### PROBLEM:
What you return must match the listing below exactly, minus any pictures.

GIVEN INFORMATION below:

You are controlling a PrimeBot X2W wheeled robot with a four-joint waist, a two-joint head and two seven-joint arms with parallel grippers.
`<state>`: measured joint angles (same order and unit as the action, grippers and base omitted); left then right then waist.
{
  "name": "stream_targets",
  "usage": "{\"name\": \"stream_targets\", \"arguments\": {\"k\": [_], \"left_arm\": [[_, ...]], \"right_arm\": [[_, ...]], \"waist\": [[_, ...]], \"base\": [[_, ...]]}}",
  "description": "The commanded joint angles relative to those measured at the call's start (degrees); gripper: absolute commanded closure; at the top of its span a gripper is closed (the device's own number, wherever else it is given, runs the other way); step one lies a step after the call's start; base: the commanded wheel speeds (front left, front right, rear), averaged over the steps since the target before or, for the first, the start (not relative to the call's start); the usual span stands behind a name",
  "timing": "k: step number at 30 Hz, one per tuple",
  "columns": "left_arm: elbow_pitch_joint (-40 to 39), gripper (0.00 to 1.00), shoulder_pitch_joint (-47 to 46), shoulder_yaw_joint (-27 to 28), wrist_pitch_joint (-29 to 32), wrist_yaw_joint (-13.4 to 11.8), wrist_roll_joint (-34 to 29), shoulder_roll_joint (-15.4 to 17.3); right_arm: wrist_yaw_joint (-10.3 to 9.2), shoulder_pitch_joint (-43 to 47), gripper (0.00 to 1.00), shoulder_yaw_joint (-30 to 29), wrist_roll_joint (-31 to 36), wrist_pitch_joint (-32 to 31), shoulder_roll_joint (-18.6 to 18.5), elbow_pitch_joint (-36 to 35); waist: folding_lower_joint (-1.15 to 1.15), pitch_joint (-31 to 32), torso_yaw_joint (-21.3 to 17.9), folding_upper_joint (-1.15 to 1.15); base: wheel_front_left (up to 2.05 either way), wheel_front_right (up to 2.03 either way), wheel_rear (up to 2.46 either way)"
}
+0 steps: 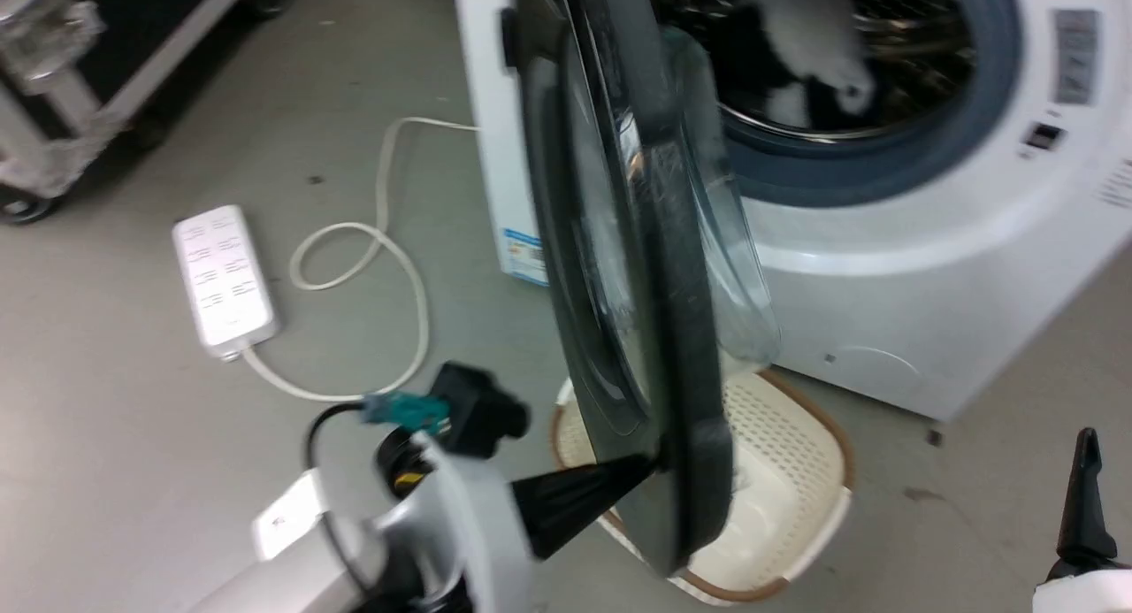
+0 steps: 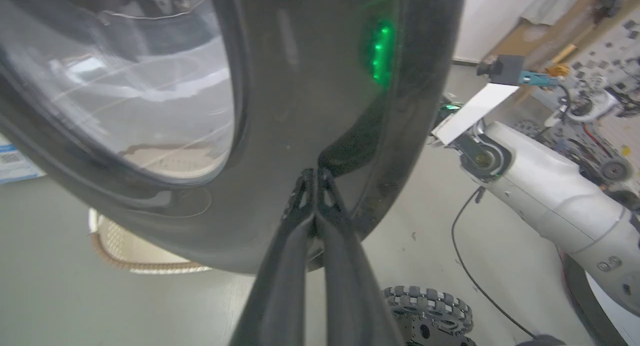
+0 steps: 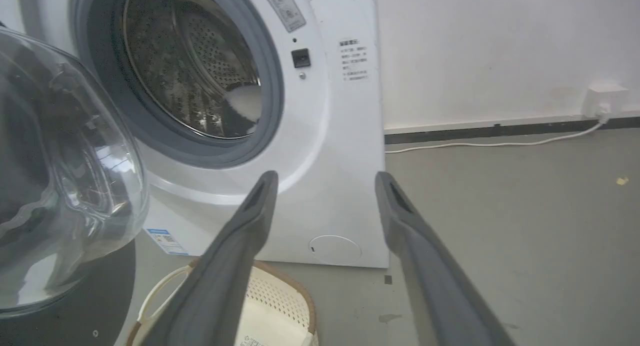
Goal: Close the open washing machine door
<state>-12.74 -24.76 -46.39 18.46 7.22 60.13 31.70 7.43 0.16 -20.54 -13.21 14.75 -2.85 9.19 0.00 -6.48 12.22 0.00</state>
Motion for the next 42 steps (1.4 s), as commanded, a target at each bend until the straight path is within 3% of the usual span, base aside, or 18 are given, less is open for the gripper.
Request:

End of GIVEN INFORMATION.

### TASK ANSWER:
You are controlling a PrimeBot X2W wheeled robot with a four-joint waist, a two-joint head and two seven-joint arms with parallel grippers.
`<state>`: measured joint angles (same order and unit as the action, grippers and base omitted); left then right then waist.
{
  "name": "stream_targets",
  "usage": "{\"name\": \"stream_targets\", \"arguments\": {\"k\": [_], \"left_arm\": [[_, ...]], \"right_arm\": [[_, ...]], \"waist\": [[_, ...]], \"base\": [[_, ...]]}}",
  "description": "The commanded joint angles relative to those measured at the call's start (degrees); gripper: absolute commanded closure; at the top of its span a gripper is closed (the device's own number, wherever else it is given, runs the other way); step one lies a step after the call's start; base: the commanded wheel speeds (front left, front right, rear), averaged over the steps since the target before or, for the first, the start (not relative to the call's start); the usual span stands behind a name",
  "timing": "k: step number at 30 Hz, one per tuple",
  "columns": "left_arm: elbow_pitch_joint (-40 to 39), gripper (0.00 to 1.00), shoulder_pitch_joint (-47 to 46), shoulder_yaw_joint (-27 to 28), wrist_pitch_joint (-29 to 32), wrist_yaw_joint (-13.4 to 11.8), wrist_roll_joint (-34 to 29), shoulder_roll_joint (-15.4 to 17.3); right_arm: wrist_yaw_joint (-10.3 to 9.2), shoulder_pitch_joint (-43 to 47), gripper (0.00 to 1.00), shoulder_yaw_joint (-30 to 29), wrist_roll_joint (-31 to 36), wrist_pitch_joint (-32 to 31), shoulder_roll_joint (-18.6 to 18.5), elbow_pitch_joint (-36 to 35); waist: folding_lower_joint (-1.15 to 1.15), pitch_joint (-31 to 32), torso_yaw_joint (-21.3 to 17.9), folding_upper_joint (-1.15 to 1.15); base: wheel_front_left (up to 2.05 either way), wheel_front_right (up to 2.03 either way), wheel_rear (up to 2.46 either way)"
}
+0 steps: 
+0 steps: 
+0 steps: 
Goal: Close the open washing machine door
<state>-12.74 -24.76 -46.39 18.46 7.22 60.13 31.70 7.43 0.16 -20.54 -13.21 14.75 -2.85 9.19 0.00 -6.48 12.22 0.00</state>
Motion for the next 42 steps (1.4 s), as commanded, a target at each bend until the straight path is within 3% of the usual span, base aside, or 18 are given, less is open for the gripper.
Request:

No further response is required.